Methyl acetyl phosphate, a new type of antisickling agent: site-specific acetylating agent toward the 2,3-DPG binding site in hemoglobin S.

Abstract

Methyl acetyl phosphate inhibits the sickling of erythrocytes in vitro. Its mechanism of action is through the selective acetylation of some of the amino groups at the 2,3-diphosphoglycerate (2,3-DPG) binding site of the hemoglobin molecule. Only 3 of a total 24 amino groups per alpha beta-dimer of hemoglobin are reactive. These groups are Val-1, Lys-82, and Lys-144 on the beta-chain of hemoglobin. None of the groups on the alpha-chain are acetylated.
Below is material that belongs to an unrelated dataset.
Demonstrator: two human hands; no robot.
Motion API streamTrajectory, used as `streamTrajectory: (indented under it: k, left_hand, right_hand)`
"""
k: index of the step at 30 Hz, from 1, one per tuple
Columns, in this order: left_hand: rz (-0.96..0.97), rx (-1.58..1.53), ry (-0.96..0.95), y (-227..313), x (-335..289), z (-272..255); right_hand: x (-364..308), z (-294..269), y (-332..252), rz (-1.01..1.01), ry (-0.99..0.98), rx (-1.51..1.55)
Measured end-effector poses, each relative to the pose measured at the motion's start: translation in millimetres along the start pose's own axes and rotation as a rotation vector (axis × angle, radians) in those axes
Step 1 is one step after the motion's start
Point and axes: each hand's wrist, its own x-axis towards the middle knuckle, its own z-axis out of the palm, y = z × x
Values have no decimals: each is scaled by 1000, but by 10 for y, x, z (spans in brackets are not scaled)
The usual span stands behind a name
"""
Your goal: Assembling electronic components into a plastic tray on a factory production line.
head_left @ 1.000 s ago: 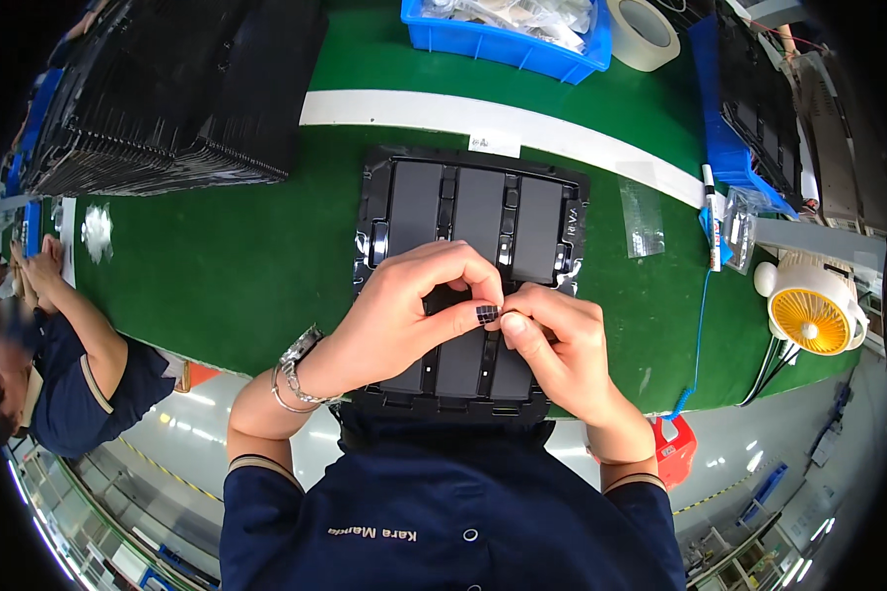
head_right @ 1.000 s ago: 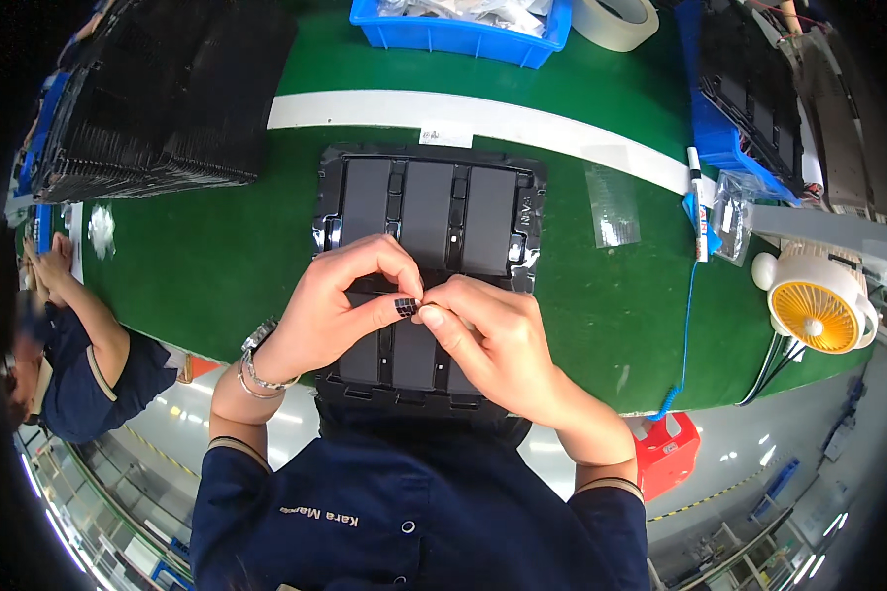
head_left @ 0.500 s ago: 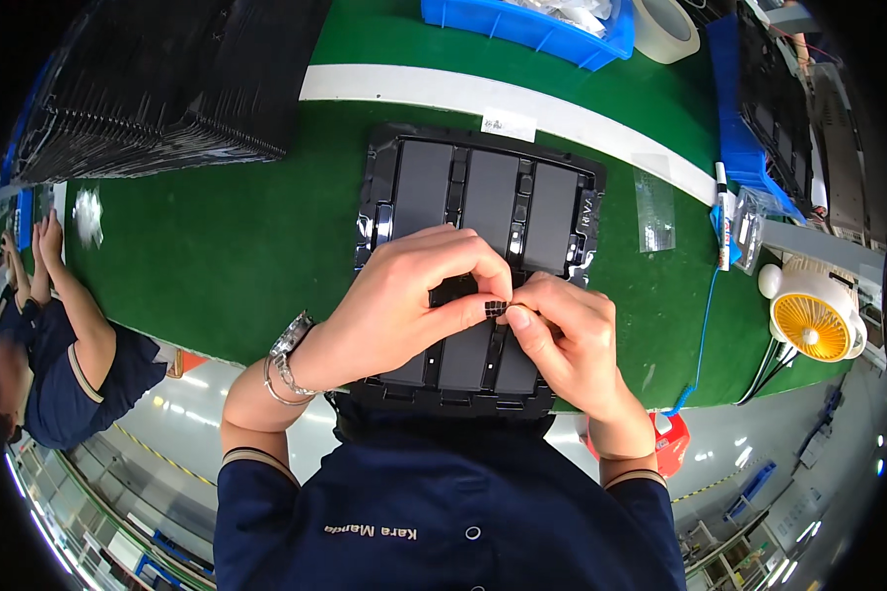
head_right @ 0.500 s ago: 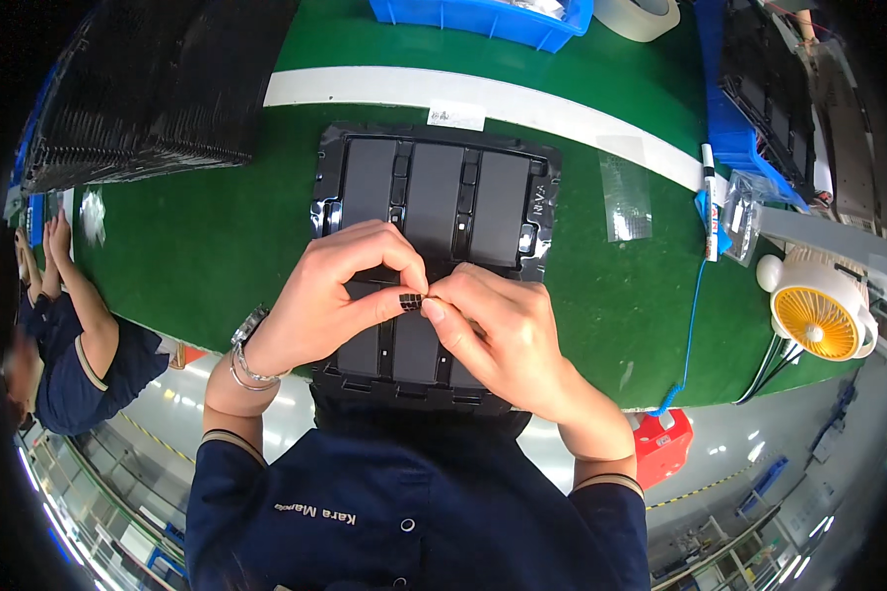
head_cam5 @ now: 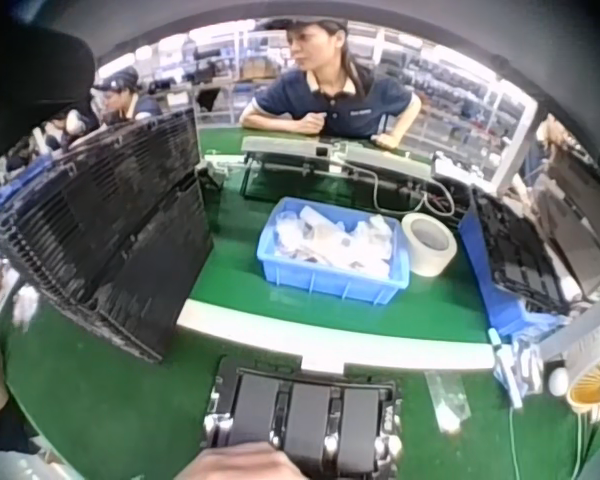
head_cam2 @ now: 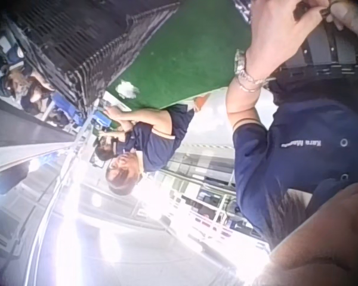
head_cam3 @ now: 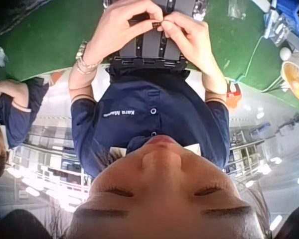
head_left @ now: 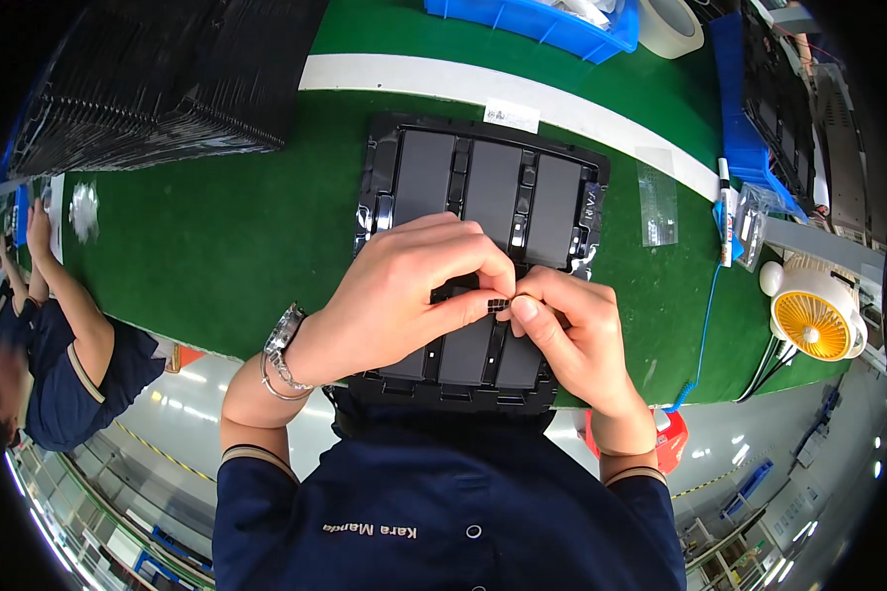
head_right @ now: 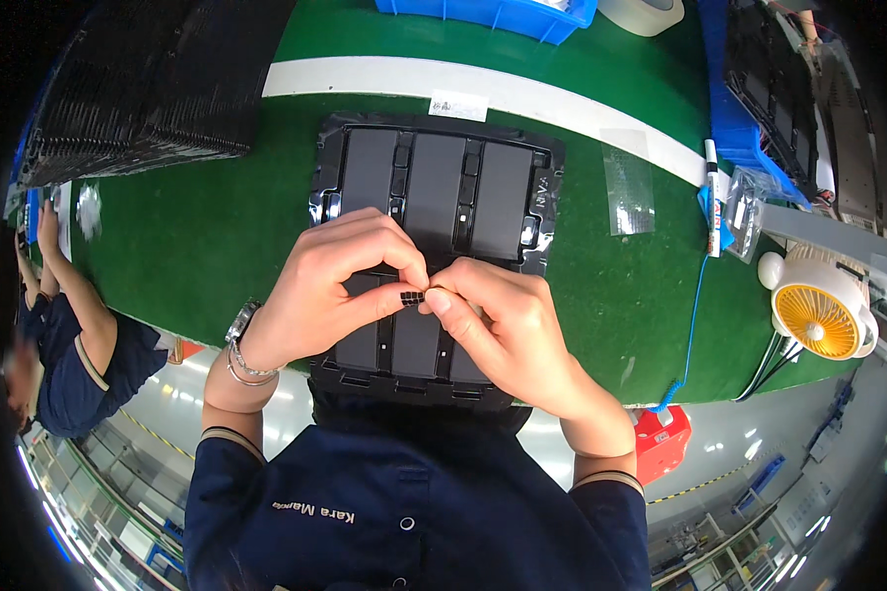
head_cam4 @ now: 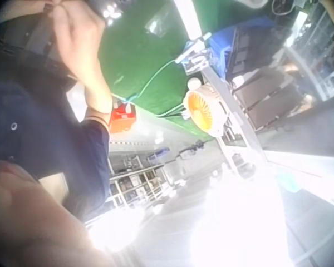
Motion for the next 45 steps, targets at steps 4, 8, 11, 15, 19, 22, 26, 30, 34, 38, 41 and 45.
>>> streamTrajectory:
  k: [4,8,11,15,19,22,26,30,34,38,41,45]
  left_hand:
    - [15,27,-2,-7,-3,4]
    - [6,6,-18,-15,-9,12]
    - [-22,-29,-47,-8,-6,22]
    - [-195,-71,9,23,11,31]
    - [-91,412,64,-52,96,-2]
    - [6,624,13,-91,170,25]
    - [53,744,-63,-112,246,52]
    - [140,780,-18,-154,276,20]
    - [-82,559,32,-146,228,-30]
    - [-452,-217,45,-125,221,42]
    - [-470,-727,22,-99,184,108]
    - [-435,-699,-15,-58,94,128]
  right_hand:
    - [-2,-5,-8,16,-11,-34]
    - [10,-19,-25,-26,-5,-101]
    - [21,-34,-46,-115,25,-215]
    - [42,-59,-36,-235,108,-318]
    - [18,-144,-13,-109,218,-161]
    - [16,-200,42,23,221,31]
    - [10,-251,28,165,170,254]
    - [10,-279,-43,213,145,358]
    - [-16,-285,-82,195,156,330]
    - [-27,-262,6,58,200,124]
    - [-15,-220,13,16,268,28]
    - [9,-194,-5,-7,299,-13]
Acetylated hemoglobin S has an increased solubility as well as a reduced ability to bind to 2,3-DPG. Methyl acetyl phosphate is able to penetrate the erythrocyte membrane and successfully acetylate intracellular hemoglobin S without causing cell lysis. Sickle erythrocytes treated with methyl acetyl phosphate maintain an oxy-like profile of cell density distribution in a phthalate ester gradient. The oxygen binding property of erythrocytes after the treatment with methyl acetyl phosphate is not changed significantly from that of untreated cells. Our in vitro results indicate that further preclinical testing of methyl acetyl phosphate in sickle cell anemia is warranted.